→ Task prompt
Every line from the one holding "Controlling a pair" through the one holding "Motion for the" in the data below must be returned exactly, both ends included, with pictures left out and nothing else added.

[Start of section]

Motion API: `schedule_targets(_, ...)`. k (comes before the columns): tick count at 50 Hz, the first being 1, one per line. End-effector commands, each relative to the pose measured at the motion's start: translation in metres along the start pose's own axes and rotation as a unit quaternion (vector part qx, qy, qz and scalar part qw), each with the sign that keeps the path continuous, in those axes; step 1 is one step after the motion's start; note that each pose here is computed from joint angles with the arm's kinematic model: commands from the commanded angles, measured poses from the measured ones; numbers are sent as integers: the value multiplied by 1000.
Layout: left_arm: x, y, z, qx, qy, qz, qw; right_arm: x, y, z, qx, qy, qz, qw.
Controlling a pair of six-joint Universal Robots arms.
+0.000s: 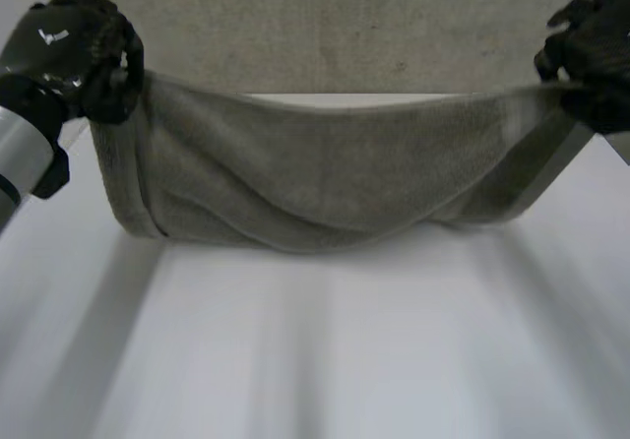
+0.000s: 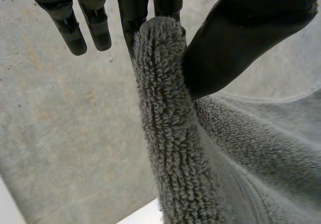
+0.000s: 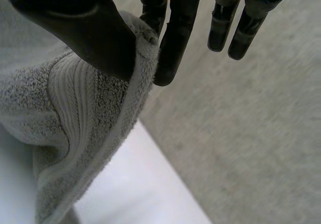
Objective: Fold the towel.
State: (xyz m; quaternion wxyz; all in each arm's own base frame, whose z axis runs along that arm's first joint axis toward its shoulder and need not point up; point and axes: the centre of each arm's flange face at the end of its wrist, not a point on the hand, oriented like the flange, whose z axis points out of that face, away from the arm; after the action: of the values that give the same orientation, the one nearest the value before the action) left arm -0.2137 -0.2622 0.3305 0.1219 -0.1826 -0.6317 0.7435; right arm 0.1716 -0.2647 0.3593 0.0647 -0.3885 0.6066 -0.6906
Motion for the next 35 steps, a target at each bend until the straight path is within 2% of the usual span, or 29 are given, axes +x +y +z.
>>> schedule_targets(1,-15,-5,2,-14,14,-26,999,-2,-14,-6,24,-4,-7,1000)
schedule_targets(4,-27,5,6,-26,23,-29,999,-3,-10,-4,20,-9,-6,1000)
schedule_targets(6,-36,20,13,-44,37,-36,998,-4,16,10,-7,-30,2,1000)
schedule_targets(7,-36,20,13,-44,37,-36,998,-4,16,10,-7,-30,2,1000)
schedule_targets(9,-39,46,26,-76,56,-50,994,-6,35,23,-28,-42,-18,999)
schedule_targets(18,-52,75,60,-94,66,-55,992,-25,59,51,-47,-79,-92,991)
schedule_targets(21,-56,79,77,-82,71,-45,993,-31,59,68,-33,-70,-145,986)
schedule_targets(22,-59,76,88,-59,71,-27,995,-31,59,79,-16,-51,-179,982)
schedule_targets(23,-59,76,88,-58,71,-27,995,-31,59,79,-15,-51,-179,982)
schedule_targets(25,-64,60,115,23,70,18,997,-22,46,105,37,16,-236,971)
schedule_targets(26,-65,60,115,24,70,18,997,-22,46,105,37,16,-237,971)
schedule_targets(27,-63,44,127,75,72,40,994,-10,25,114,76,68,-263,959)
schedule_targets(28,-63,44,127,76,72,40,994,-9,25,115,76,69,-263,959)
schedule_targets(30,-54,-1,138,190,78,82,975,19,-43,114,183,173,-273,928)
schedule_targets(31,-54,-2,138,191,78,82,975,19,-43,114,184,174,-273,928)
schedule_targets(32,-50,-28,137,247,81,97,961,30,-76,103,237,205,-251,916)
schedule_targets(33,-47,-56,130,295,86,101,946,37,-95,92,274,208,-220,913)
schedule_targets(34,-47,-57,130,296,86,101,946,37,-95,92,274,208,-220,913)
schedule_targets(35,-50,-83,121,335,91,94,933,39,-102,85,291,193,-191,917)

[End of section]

→ Exercise response
Controlling a pair of six-joint Universal Robots arms.
+0.000s: 
+0.000s: 
+0.000s: 
Objective: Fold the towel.
State: (xyz m; quaternion wxyz; all in each arm's own base frame, whose z axis runs along that arm's first joint axis toward its shoulder and need not point up; point and axes: the centre of each arm's flange face at the end of its wrist, not a point on the hand, oriented like the flange, whose z axis points out of that face, away from the arm; after the action: of the values that give the same orientation, the one nearest the value before the action) left arm -0.2137 -0.2622 0.3305 0.1219 -0.1826 -0.6317 0.7435; right arm 0.1716 -0.2647 0.3593 0.0647 -0.3885 0.6066 -0.6906
Motion for the next 35 steps, a target at each bend until the straight path is within 2% of the usual span, or 29 are given, axes +x +y +z.

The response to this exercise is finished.